Hold up! Did the Macalope miss something a couple of weeks ago?
Ah, yes, here it is, nestled in his Safari tabs like a two-week old hunk of mackerel that fell between the refrigerator and the counter.
“Apple CEO Tim Cook asks parishioners to have a little faith in investments” (tip o’ the antlers to jim seth).
Who’s ready for some old-time “Apple is a religion”?! The Guardian’s Heidi Moore, that’s who!
And almost nobody else.
Tim Cook is not just any CEO. He is the CEO of Apple.
We’re just two short sentences into this piece and so far so good!
That’s not an administrative job; it’s a Messianic one.
[brake squeal] [sound of guardrail breaking] [engine explosion] [automobile that is the metaphor for our agreement with Moore plunges into a 1000-foot chasm of our disbelief at the use of the tiredest Apple trope in existence]
Cook runs a minor religion.
No. He does not. He runs a major corporation.
The stupid thing is, she’s not even talking about “the Apple faithful” in this piece, because part of her thesis is that Apple has lost its flawless image with users. She’s applying last year’s lazy metaphor to this year’s reality, completely ignoring the whole original point of the lazy metaphor: that Apple’s customers will buy anything because they’re brainwashed cult members.
So when Apple’s stock price falls sharply, losing one-third of its value in only six months to plop down to $475, and a major activist investor like David Einhorn of Greenlight Capital takes aim at Apple, and a venerable journalist like Bethany McLean nails 95 theses to the wall declaring Apple worth only a paltry $200 – well, then, it becomes clear that it is time for Cook to go minister among his flock.
Martin Luther metaphor? Check. Christ metaphor? Check.
Whoa, whoa, pace yourself, Heidi. You’re only 116 words into a 2000+ word article. At this rate, you’re going to run out of religious clichés in a couple more paragraphs.
At the Goldman conference, Cook really settled into his priest-like role …
Look, you may not be getting it because she’s beating around the bush so much. She’s saying Apple is a religion.
He talked about Apple’s superior user experience the way that a prince of the church might lyricize about the rituals of masses …
Or a guy might talk to people at a conference.
Here’s her translation of Cook’s contention that Apple makes better products by focusing on user experience rather than technical specs:
Translation: technical knowledge is nothing like faith.
Good one. Way to willfully decide not to analyze his point.
It goes on like this.

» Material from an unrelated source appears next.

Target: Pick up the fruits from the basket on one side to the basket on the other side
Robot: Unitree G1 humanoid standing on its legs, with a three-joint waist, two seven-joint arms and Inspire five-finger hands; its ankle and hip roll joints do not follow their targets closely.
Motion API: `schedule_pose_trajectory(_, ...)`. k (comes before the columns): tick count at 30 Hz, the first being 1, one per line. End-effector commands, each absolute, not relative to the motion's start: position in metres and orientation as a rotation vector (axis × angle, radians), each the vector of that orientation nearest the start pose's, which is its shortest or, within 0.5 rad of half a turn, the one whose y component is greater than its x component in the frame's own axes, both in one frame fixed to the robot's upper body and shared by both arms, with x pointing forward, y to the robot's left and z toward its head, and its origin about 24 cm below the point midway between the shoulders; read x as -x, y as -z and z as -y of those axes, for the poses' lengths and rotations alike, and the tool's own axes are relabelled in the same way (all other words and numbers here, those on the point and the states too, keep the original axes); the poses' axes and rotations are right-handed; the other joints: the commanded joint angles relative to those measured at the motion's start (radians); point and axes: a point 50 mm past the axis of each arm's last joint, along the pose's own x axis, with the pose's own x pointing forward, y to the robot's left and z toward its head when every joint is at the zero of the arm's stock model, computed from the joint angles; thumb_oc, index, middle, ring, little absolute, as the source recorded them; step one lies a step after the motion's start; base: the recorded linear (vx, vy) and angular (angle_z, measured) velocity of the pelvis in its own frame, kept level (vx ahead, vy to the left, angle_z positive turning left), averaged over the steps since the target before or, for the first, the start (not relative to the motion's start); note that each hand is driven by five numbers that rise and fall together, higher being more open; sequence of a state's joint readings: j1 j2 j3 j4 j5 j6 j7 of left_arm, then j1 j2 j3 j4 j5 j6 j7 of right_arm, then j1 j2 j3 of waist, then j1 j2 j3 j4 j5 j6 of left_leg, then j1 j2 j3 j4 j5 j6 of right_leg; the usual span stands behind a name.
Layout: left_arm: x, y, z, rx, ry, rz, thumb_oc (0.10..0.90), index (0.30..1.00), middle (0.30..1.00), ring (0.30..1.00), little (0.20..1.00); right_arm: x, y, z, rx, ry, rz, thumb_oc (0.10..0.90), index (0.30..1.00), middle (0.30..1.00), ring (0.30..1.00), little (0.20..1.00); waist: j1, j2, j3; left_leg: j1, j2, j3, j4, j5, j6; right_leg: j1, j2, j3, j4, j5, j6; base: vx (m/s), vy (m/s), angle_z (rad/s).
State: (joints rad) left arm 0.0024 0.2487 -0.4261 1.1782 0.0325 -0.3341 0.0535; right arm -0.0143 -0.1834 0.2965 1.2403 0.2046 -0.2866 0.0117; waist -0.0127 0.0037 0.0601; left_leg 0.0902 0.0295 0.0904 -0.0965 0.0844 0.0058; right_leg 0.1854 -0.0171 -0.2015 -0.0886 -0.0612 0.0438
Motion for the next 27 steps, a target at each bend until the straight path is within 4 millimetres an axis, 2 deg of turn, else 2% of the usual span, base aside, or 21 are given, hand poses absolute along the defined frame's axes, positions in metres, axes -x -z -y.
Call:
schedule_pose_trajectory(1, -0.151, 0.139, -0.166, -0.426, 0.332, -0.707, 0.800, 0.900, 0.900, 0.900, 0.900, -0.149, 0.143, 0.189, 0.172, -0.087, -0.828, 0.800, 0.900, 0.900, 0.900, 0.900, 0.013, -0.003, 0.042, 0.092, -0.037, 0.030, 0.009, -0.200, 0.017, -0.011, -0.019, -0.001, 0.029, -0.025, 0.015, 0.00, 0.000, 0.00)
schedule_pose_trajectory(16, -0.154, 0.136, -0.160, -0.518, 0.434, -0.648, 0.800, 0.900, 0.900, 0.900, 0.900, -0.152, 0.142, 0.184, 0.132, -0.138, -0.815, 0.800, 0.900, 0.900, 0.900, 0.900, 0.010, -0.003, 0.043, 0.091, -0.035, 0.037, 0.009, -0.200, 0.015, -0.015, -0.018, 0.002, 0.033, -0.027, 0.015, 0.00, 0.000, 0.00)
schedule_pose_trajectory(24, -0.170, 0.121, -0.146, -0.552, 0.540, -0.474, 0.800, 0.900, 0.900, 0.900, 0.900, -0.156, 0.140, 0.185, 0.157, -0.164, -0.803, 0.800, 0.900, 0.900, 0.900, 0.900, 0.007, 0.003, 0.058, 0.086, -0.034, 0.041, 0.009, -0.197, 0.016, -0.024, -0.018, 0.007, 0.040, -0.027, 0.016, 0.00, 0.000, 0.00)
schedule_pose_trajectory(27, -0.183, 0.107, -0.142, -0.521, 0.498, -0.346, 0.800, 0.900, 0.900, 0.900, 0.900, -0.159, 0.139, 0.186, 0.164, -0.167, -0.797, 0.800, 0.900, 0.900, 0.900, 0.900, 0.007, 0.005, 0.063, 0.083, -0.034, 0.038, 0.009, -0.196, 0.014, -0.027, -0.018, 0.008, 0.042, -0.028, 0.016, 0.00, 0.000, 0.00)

For 2000 words.
“Orthodox relics,” “the Catholic church,” “evangelize,” “votives,” “better angels,” “Protestantism,” “scripture,” “hermeneutics,” “revelers,” “salvation,” “faith,” “anointed,” “benedictions,” “hairshirts,” “The Bible,” “blessed,” “false idols,” blah, blah, blah.
Yet, in one spot she misses a total softball.
Apple Maps was a notable fiasco, in which the executive in charge, Scott Forstall, was eventually ousted for refusing to apologize.
“Ousted”? Oh, Heidi.
“Excommunicated” was the word you were looking for.
It would be tempting to theorize that there is a “cult” of people who treat Apple as a religion, blindly applying hackneyed metaphors over and over as if they were some dirge or chant.
But it’s not a religion. Unless intellectual laziness is a religious doctrine.